Ancak bekçilik bile yaşadığınız yerin güvenliği içindir. En azından hırsız girmesini engeller bekçiler.
Şimdi büyük ihtimal deprem olan bölgede olağanüstü hal ilan edilecek.
Çünkü devletin sokaklara güvenliği ve asayişi sağlayacak bir bekçi bile koyması mümkün değil. O yüzden OHAL belki de gerekli gerçekten.
Ancak bu statünün bölgeden gelecek haberleri engellemek amacıyla kullanılması durumunda, zaten yakınlarını kaybetmenin acısıyla infial halinde olanları çok daha fazla tedirgin edeceği görüşündeyim.
OHAL ilan edilecekse bile, bu yetkinin koordinasyon amacıyla kullanılması gereklidir. Bir de tabii ki bölgede istenmeyen yağma ve başka hazin olaylara engel olunabilmesi amacıyla kullanılmalıdır.

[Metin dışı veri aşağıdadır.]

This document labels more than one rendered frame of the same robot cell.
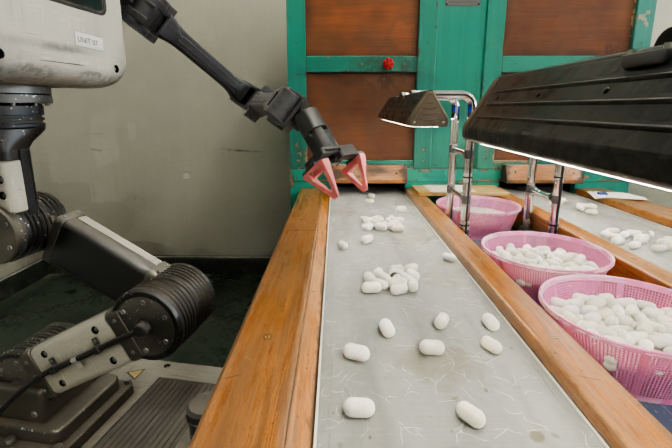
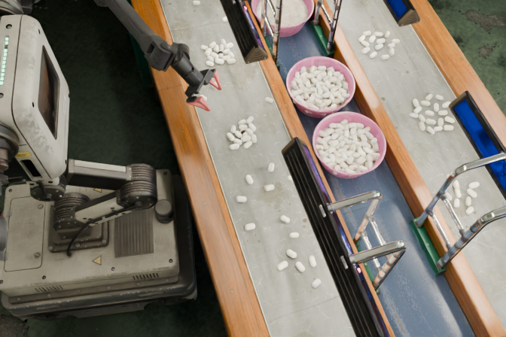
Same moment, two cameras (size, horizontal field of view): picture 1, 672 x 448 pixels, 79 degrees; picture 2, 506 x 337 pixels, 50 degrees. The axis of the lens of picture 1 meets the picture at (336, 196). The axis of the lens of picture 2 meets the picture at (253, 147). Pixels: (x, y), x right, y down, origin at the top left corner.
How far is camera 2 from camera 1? 1.41 m
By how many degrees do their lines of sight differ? 49
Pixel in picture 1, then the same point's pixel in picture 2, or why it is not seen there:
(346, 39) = not seen: outside the picture
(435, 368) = (271, 197)
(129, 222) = not seen: outside the picture
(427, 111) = (255, 56)
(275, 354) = (213, 213)
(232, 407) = (211, 241)
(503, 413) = (295, 213)
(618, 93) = (317, 214)
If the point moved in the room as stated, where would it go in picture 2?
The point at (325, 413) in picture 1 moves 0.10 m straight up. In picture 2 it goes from (239, 230) to (239, 218)

Aslında ilk gün bu kargaşa askerimiz tarafından da sağlanabilirdi belki, ama asker için de başka türlü travmalar yaşadığı için bu ülke, sanırım askere başvurmaktan çekinildi başlarda. Şu anda haberlerden öğrendiğim kadarıyla jandarma ve asker güvenliğin ve asayişin sağlanmasına yardımcı oluyor.
O yüzden konsantrasyonumuzun şu ana kadar tam olarak yapılamamış olan koordinasyona verilerek, gelen yardımların hakkaniyetle dağıtılması ve artık belki de mucize diyebileceğimiz bunca süre sağ kalabilen canların enkaz altından çıkartılmasına konsantre olunması hepimiz için daha hayırlı olacaktır.
Havaların da soğumaya başladığını göz önüne alacak olursak devletimizden tek beklentimiz iyi bir koordinasyondur. Gecikilmiş olsa da bu insanlar sıcak bir çorbayı ve içinde biraz ısınabilecekleri bir çadırı hakkediyorlar. Tabii bir de ihtiyaçlarını giderebilecekleri sıhhi bir tuvaleti.
Tekrar tüm Türkiye'ye başımız sağolsun diyorum. Umarım kısa sürede tüm bu acıları geride bırakabiliriz.